La norme commune de déclaration de l'OCDE en matière d'échange automatique d'informations La « norme commune de déclaration » (« common reporting standard », CRS) de l'OCDE est un texte ambitieux, qui couvre un champ très large dans trois dimensions : - les informations communiquées comprennent l'identité et le numéro d'identification fiscale (NIF) du contribuable, le numéro du compte, le solde et les revenus financiers qu'il produit (intérêts, dividendes etc.) ; - les comptes déclarables comprennent les comptes des personnes physiques et des entités , ce qui inclut les trusts et autres structures pouvant correspondre à des sociétés-écrans. La norme requiert de regarder à travers les entités passives afin de déterminer et de déclarer les personnes physiques qui en détiennent le contrôle réel ; - les institutions financières soumises à l'obligation déclarative comprennent non seulement les banques, mais aussi la plupart des sociétés d'assurance, les organismes de placement collectif et d'autres établissements financiers. Aux termes de la norme OCDE, ces institutions financières doivent mettre en oeuvre une série de « diligences raisonnables » afin d'identifier les comptes déclarables . Celles-ci diffèrent en fonction de leur titulaire, de leur date d'ouverture et de leur valeur. Les comptes préexistants de personnes physiques inférieurs à un million de dollars se voient appliquer des procédures allégées, et un seuil de minimis de 250 000 dollars est prévu pour les comptes d'entités préexistants. Pour tous les nouveaux comptes, une auto-certification de résidence fiscale est demandée au titulaire. Les établissements financiers devront commencer à collecter les données au 1 er janvier 2016, et les premiers échanges d'informations entre États auront lieu d'ici au 30 septembre 2017 . L'accord contient d'exigeantes stipulations en matière de confidentialité et de protection des données personnelles, qui seront évaluées par l'OCDE pour chaque État signataire. Source : rapport n° 59 (2015-2016) fait par Éric Doligé au nom de la commission des finances, sur le projet de loi autorisant l'approbation de l'accord multilatéral entre autorités compétentes concernant l'échange automatique de renseignements relatifs aux comptes financiers, déposé le 14 octobre 2015 |
2. L'assistance en matière de recouvrement
L'article 5 du présent avenant ajoute un nouvel article 27 bis à la convention fiscale, qui organise l'assistance en matière de recouvrement des créances fiscales, lui aussi conforme au dernier modèle de l'OCDE . Celui-ci stipule notamment que « les Etats contractants se prêtent mutuellement assistance pour le recouvrement de leurs créances fiscales. (...) Les autorités compétentes des Etats peuvent régler d'un commun accord les modalités d'application du présent article ». Il s'accompagne des mêmes limitations que l'article relatif à l'échange d'informations.

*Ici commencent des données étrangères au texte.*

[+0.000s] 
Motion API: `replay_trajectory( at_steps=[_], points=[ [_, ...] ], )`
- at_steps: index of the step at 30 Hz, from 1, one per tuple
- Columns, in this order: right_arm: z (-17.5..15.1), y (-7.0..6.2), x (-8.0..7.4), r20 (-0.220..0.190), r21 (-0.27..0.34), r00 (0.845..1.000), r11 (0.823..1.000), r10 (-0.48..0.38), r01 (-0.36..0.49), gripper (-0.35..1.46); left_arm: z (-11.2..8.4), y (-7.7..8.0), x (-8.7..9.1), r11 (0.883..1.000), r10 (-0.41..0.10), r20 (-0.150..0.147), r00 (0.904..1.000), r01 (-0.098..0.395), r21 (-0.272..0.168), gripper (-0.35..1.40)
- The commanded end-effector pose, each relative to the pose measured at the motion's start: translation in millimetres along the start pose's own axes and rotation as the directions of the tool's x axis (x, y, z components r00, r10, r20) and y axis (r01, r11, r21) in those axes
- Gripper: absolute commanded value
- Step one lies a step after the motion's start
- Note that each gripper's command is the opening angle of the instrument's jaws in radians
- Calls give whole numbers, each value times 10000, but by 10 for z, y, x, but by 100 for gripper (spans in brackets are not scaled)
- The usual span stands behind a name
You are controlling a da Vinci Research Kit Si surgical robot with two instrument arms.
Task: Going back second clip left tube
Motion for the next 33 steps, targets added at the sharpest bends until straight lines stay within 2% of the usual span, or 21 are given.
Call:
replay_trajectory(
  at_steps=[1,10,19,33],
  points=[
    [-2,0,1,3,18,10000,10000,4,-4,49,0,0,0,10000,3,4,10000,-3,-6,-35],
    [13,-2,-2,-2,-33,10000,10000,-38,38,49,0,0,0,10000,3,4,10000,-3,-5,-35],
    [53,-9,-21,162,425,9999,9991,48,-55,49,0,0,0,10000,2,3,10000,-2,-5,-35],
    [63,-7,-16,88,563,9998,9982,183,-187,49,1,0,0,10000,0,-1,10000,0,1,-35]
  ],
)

Cet article n'appelle pas de remarque particulière - étant entendu que l'assistance en matière de recouvrement entre la France et le Portugal est elle aussi couverte par un instrument multilatéral de portée équivalente, en l'espèce la directive 2010/24/UE du Conseil du 16 mars 2010 concernant l'assistance mutuelle en matière de recouvrement des créances relatives aux taxes, impôts, droits et autres mesures.
* 29 Pour de plus amples détails sur le sujet, voir le rapport n° 59 (2015-2016) fait par Éric Doligé au nom de la commission des finances, sur le projet de loi autorisant l'approbation de l'accord multilatéral entre autorités compétentes concernant l'échange automatique de renseignements relatifs aux comptes financiers, déposé le 14 octobre 2015.
* 30 Liste des signataires arrêtée au 29 juin 2017. À la même date, 101 juridictions au total se sont engagées à signer l'accord multilatéral.